At the part of the fireside chat where executives mentioned Etsy would begin testing a listing-levels appeals process (as opposed to only account-level appeals that currently exist), sellers applauded the move (with some using emoji to describe their approval):
Oh yay for listing level appeals! I haven’t had an issue, but I know many others have so hopefully that’ll be awesome for all of us!
Looking forward to the APPEALS!
Yay listing appeals!!
Appeals on listing level- there is hope for me! for my 2 100% hand knit listings
Also see Wednesday’s news story, “Etsy Tests a New Listing-Level Appeals Process.”
Sellers expressed other concerns including some about AI, such as a seller who wanted to see items categorized into Handmade, POD (print on demand), Vintage, and AI. “I don’t want to see pod and AI,” the seller said. Another wrote, “I wish that Etsy would split into POD and non-POD.”
Other comments about AI included the following:
Etsy Ads changed everything for me when I was starting, but I cancelled them all when I started being priced out by sellers generating similar products for pennies with AI.
Please reevaluate your AI stance Etsy, it will kil your handmade marketplace in the long run. And that would be a shame.
Among the comments were also suggestions for improvements, such as the following:
Can we get a way to see what’s in abandoned carts?

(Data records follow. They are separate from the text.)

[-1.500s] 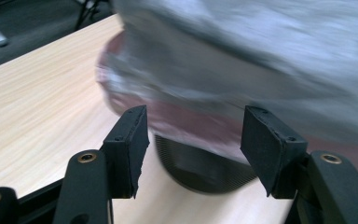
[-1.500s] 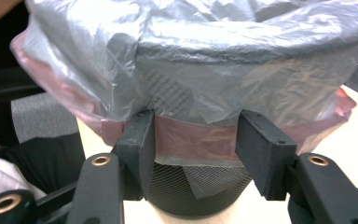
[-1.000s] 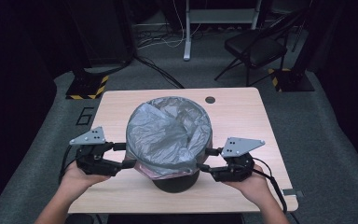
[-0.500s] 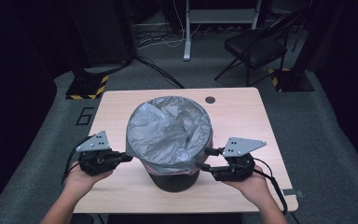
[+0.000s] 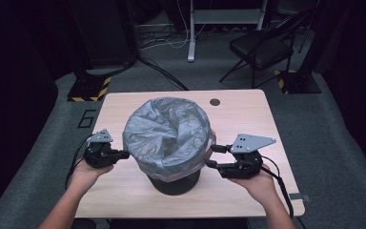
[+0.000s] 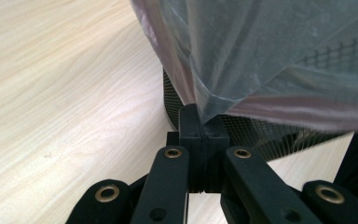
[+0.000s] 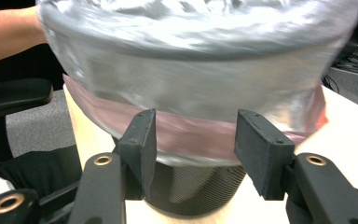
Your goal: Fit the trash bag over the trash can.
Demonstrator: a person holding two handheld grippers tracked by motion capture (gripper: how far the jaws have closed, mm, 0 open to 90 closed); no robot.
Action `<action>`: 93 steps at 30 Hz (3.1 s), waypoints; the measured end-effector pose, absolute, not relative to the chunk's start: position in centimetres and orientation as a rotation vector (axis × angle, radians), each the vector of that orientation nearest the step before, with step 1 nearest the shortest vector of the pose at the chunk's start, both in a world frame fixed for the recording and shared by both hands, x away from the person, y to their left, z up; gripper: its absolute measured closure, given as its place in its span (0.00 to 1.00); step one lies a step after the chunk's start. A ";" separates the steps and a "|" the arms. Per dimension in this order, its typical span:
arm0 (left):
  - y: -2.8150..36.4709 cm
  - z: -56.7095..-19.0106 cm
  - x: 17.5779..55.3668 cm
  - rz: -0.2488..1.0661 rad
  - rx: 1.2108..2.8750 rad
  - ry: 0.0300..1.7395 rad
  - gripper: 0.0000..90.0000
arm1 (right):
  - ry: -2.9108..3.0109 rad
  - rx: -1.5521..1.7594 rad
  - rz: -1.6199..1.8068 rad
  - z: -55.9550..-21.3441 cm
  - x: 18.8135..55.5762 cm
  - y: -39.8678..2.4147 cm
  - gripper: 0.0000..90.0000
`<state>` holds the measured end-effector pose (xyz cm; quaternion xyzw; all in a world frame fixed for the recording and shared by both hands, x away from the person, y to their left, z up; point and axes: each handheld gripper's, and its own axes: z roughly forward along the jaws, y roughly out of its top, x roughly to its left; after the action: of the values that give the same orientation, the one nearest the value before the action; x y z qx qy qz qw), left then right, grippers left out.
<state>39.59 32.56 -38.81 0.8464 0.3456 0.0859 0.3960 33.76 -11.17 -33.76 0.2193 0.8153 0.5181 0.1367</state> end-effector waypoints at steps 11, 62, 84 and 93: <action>35.2 -30.3 37.8 0.413 2.014 0.863 0.47 | 2.408 0.611 1.490 -33.8 34.5 -10.4 0.52; 14.2 -28.6 47.7 0.194 2.457 0.644 0.42 | 2.375 0.589 1.533 -34.5 34.7 -9.9 0.59; 13.9 -30.3 48.8 0.048 2.606 0.702 0.39 | 2.409 0.568 1.493 -34.9 34.8 -9.6 0.64; 18.8 -25.3 44.4 0.221 2.448 0.604 0.39 | 2.402 0.617 1.466 -35.0 35.1 -10.1 0.56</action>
<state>44.39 18.80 -25.28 0.9224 0.2278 0.0833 0.3006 35.06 -10.11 -35.02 0.2124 0.8268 0.5044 0.1300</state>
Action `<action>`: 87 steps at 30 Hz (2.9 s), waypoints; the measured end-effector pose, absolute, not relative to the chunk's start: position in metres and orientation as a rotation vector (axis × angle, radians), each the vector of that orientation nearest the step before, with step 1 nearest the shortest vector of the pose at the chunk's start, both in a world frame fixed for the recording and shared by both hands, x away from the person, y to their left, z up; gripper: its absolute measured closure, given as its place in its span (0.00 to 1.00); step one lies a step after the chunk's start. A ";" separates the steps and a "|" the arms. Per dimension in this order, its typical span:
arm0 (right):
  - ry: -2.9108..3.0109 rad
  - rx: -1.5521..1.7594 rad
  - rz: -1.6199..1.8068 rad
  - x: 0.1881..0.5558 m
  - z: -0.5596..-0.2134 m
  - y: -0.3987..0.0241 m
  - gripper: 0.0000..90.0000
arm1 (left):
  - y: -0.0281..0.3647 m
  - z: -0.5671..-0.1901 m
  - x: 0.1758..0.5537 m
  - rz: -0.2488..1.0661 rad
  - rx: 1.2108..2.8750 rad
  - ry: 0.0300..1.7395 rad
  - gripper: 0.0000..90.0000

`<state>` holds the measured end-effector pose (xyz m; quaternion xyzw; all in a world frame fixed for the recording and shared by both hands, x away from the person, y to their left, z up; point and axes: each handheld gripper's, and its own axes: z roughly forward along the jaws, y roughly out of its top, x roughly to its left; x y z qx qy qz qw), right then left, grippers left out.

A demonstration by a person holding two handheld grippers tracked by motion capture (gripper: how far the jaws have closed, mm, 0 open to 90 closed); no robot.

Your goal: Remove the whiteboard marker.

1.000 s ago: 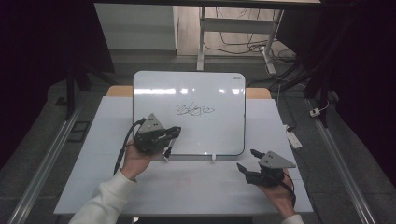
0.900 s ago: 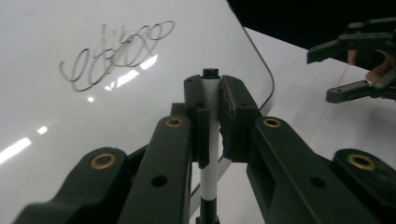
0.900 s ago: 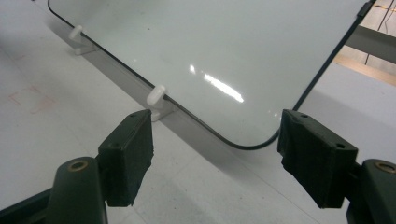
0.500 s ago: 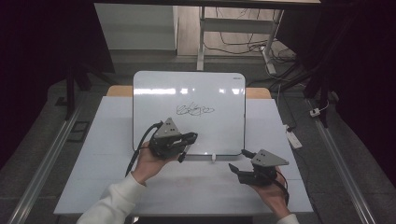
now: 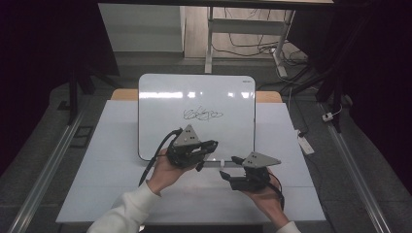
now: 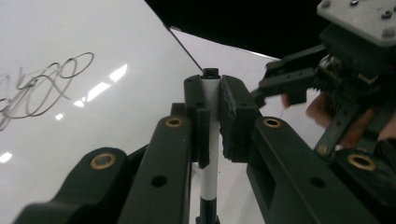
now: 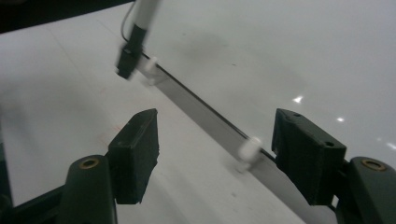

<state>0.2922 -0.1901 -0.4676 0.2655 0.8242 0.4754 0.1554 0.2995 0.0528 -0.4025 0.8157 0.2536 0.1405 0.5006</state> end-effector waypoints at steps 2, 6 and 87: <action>2.378 0.759 1.368 0.292 -0.468 -0.182 0.37 | 0.051 -0.403 0.300 0.340 1.973 0.611 0.90; 2.398 0.774 1.389 0.291 -0.467 -0.171 0.41 | 0.042 -0.406 0.300 0.346 1.981 0.605 0.90; 2.228 0.921 1.551 0.310 -0.460 -0.185 0.86 | 0.217 -0.490 0.242 0.383 2.014 1.048 0.37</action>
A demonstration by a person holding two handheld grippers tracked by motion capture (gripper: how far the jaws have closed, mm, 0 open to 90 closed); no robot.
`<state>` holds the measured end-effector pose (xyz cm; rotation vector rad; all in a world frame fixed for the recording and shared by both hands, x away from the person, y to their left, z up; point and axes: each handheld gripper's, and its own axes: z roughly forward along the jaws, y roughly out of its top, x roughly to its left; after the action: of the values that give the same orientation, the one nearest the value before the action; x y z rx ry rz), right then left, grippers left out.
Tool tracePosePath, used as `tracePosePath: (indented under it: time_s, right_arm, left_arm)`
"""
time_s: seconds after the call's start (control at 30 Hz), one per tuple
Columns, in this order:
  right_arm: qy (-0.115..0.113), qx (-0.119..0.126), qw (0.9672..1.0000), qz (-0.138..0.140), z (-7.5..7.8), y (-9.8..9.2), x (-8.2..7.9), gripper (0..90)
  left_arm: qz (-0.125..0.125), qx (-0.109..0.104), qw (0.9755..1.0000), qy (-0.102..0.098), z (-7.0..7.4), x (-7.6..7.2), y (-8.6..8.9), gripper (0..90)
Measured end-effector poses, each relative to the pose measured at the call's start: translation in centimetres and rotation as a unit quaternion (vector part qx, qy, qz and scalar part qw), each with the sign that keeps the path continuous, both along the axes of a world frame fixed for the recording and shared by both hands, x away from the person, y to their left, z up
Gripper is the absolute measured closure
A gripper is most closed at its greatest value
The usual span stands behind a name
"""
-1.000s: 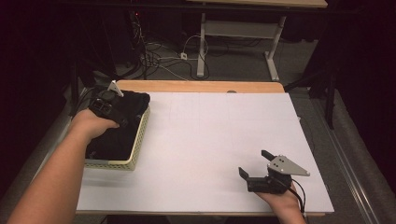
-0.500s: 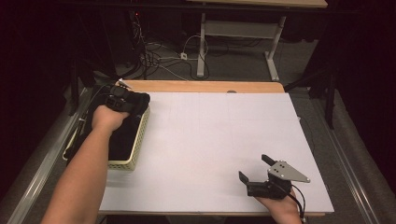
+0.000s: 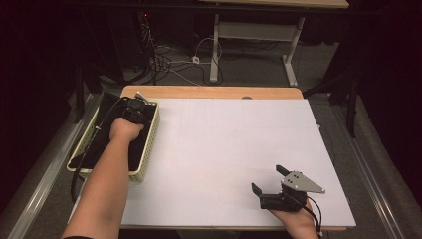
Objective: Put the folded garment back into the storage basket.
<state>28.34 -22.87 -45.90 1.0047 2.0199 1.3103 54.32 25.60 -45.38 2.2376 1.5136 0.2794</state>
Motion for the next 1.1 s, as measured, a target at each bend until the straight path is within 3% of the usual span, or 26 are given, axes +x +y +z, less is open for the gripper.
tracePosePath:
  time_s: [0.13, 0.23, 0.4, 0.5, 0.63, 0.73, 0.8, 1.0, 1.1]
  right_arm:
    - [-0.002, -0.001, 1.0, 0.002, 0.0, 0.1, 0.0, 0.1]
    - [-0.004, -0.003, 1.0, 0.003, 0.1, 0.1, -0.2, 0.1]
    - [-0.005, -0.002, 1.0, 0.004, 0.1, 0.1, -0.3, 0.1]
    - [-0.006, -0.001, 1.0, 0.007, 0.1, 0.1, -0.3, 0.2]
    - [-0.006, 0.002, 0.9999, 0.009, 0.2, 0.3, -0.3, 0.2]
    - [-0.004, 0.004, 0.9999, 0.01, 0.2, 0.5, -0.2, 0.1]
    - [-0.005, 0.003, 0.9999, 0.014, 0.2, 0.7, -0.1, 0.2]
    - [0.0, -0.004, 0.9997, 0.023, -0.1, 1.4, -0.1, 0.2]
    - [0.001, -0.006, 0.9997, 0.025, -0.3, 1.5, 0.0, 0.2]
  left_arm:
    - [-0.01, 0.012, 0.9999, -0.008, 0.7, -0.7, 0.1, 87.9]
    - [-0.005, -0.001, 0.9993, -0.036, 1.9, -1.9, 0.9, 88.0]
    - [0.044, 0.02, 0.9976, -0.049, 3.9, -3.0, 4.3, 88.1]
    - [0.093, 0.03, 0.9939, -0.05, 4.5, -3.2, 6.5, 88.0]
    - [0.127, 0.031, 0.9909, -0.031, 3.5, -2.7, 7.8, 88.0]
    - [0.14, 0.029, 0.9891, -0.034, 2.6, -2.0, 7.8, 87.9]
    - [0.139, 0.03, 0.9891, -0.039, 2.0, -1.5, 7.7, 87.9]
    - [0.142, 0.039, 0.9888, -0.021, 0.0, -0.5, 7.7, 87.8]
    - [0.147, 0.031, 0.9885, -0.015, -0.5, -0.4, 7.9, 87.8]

I wish you could sort Etsy searches by the different categories, like if it’s designed or made by the seller.
I would love Etsy to add a rule to their policies that they can help sellers with feedback that is inconsistent about the content of the review and the star given.
I would love an option to bulk edit our processing times for all profiles at once. I go on trips often and have to go through each profile every time.
It would be helpful to have a tool telling us how much you are going to take off me in fees when I work out a pricing for a listing.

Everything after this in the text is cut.